No puedo siquiera decir
aproximadamente a qué se parecía, pues era un compuesto de todo lo que
es impuro, pavoroso, indeseado, anormal y detestable. Era una
fantasmagórica sombra de podredumbre, decrepitud y desolación; la
pútrida y viscosa imagen de lo dañino; la atroz desnudez de algo que la
tierra misericordiosa debería ocultar por siempre jamás. Dios sabe que
no era de este mundo -o al menos había dejado de serlo-, y sin embargo,
con enorme horror de mi parte, pude ver en sus rasgos carcomidos, con
huesos que se entreveían, una repulsiva y lejana reminiscencia de formas
humanas; y en sus enmohecidas y destrozadas ropas, una indecible
cualidad que me estremecía más aún.
Estaba casi paralizado, pero
no tanto como para no hacer un débil esfuerzo hacia la salvación: un
tropezón hacia atrás que no pudo romper el hechizo en que me tenía
apresado el monstruo sin voz y sin nombre. Mis ojos, embrujados por
aquellos asqueantes ojos vítreos que los miraba fijamente, se negaba a
cerrarse, si bien el terrible objeto, tras el primer impacto, se veía
ahora más confuso. Traté de levantar la mano y disipar la visión, pero
estaba tan anonadado que el brazo no respondió por entero a mi voluntad.
Sin embargo, el intento fue suficiente como para alterar mi equilibrio
y, bamboléandome, di unos pasos hacia adelante para no caer.

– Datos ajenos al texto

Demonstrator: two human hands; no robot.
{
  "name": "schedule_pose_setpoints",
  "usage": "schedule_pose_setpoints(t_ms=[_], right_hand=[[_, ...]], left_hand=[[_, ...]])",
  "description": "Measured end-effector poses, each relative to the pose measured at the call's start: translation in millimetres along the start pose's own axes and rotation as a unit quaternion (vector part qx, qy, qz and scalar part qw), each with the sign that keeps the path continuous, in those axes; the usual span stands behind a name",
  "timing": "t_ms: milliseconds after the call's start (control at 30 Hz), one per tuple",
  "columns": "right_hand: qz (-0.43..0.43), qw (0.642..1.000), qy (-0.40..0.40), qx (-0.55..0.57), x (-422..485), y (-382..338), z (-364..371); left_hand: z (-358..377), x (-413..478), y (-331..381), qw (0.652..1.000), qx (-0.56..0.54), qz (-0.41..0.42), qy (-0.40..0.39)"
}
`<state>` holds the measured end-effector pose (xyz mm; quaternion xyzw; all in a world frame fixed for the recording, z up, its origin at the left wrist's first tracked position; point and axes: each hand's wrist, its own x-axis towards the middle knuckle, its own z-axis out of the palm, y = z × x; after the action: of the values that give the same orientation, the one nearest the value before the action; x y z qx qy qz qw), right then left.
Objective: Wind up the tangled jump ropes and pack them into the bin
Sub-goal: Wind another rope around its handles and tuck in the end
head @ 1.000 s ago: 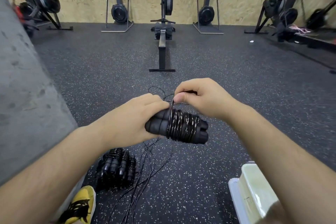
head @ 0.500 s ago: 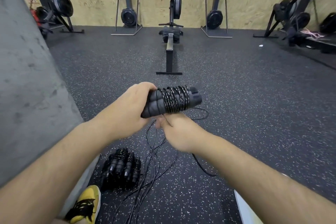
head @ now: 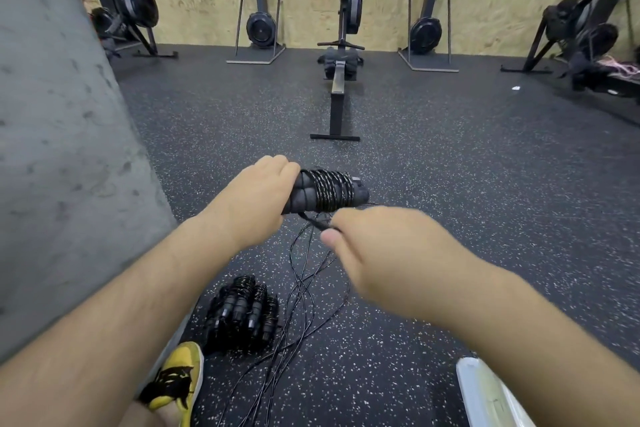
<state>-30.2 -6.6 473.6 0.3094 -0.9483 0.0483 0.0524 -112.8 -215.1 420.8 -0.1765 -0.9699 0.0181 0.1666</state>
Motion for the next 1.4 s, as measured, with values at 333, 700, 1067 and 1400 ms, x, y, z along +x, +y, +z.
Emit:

Al hacerlo
adquirí de pronto la angustiosa noción de la proximidad de la cosa, cuya
inmunda respiración tenía casi la impresión de oír. Poco menos que
enloquecido, pude no obstante adelantar una mano para detener a la
fétida imagen, que se acercaba más y más, cuando de pronto, mis dedos
tocaron la extremidad putrefacta que el monstruo extendía por debajo del
arco dorado. No chillé, pero todos los satánicos vampiros que cabalgan
en el viento de la noche lo hicieron por mí, a la vez que dejaron caer
en mi mente una avalancha de anonadantes recuerdos.
Supe en ese
mismo instante todo lo ocurrido; recordé hasta más allá del terrorífico
castillo y sus árboles; reconocí el edificio en el cual me hallaba;
reconocí, lo más terrible, la impía abominación que se erguía ante mí,
mirándome de soslayo mientras apartaba de los suyos mis dedos manchados.

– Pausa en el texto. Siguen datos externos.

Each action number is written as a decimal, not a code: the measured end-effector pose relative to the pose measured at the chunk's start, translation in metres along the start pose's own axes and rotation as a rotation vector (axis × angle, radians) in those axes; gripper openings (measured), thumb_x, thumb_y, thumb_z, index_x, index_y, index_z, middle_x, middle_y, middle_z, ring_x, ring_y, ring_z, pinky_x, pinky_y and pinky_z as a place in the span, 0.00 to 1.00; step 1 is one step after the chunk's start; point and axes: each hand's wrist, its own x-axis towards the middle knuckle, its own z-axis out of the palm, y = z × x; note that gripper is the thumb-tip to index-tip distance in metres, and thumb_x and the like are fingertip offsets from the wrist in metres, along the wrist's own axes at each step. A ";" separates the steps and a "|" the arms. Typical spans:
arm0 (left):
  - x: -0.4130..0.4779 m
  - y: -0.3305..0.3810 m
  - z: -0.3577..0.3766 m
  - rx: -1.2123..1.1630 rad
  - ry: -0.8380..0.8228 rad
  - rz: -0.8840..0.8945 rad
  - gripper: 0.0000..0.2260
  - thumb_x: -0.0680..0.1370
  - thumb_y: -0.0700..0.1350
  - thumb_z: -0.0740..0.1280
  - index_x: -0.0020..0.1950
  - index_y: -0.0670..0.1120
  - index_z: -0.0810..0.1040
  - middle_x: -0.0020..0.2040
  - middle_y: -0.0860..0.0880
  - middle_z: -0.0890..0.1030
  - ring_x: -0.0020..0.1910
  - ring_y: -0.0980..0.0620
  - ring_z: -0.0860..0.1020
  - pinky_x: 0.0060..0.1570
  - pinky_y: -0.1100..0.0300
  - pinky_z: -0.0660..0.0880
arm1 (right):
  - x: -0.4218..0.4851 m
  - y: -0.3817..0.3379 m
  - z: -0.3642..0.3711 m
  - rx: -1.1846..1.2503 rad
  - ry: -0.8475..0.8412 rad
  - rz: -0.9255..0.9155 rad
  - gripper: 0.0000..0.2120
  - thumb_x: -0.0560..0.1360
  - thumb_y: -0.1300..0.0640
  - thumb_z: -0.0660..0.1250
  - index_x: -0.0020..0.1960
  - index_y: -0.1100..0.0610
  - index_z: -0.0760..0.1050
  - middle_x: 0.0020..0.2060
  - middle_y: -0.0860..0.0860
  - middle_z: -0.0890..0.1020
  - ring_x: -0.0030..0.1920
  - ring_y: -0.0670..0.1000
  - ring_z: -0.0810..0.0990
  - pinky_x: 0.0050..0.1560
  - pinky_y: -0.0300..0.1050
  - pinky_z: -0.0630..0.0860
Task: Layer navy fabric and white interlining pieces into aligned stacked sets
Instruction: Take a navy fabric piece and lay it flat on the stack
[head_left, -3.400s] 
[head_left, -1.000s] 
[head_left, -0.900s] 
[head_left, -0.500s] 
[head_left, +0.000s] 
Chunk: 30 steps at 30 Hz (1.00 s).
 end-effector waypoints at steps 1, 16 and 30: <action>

Pero en el cosmos existe el bálsamo además de la amargura, y ese
bálsamo es el olvido. En el supremo horror de ese instante olvidé lo que
me había espantado y el estallido del recuerdo se desvaneció en un caos
de reiteradas imágenes. Como entre sueños, salí de aquel edificio
fantasmal y execrado y eché a correr rauda y silenciosamente a la luz de
la luna. Cuando retorné al mausoleo de mármol y descendí los peldaños,
encontré que no podía mover la trampa de piedra; pero no lo lamenté, ya
que había llegado a odiar el viejo castillo y sus árboles. Ahora cabalgo
junto a los fantasmas, burlones y cordiales, al viento de la noche, y
durante el día juego entre las catacumbas de Nefre-Ka, en el recóndito y
desconocido valle de Hadoth, a orillas del Nilo. Sé que la luz no es
para mí, salvo la luz de la luna sobre las tumbas de roca de Neb, como
tampoco es para mí la alegría, salvo las innominadas fiestas de Nitokris
bajo la Gran Pirámide; y sin embargo en mi nueva y salvaje libertad,
agradezco casi la amargura de la alienación.
Pues aunque el
olvido me ha dado la calma, no por eso ignoro que soy un extranjero; un
extraño a este siglo y a todos los que aún son hombres. Esto es lo que
supe desde que extendí mis dedos hacia esa cosa abominable surgida en
aquel gran marco dorado; desde que extendí mis dedos y toqué una fría e
inexorable superficie de pulido espejo.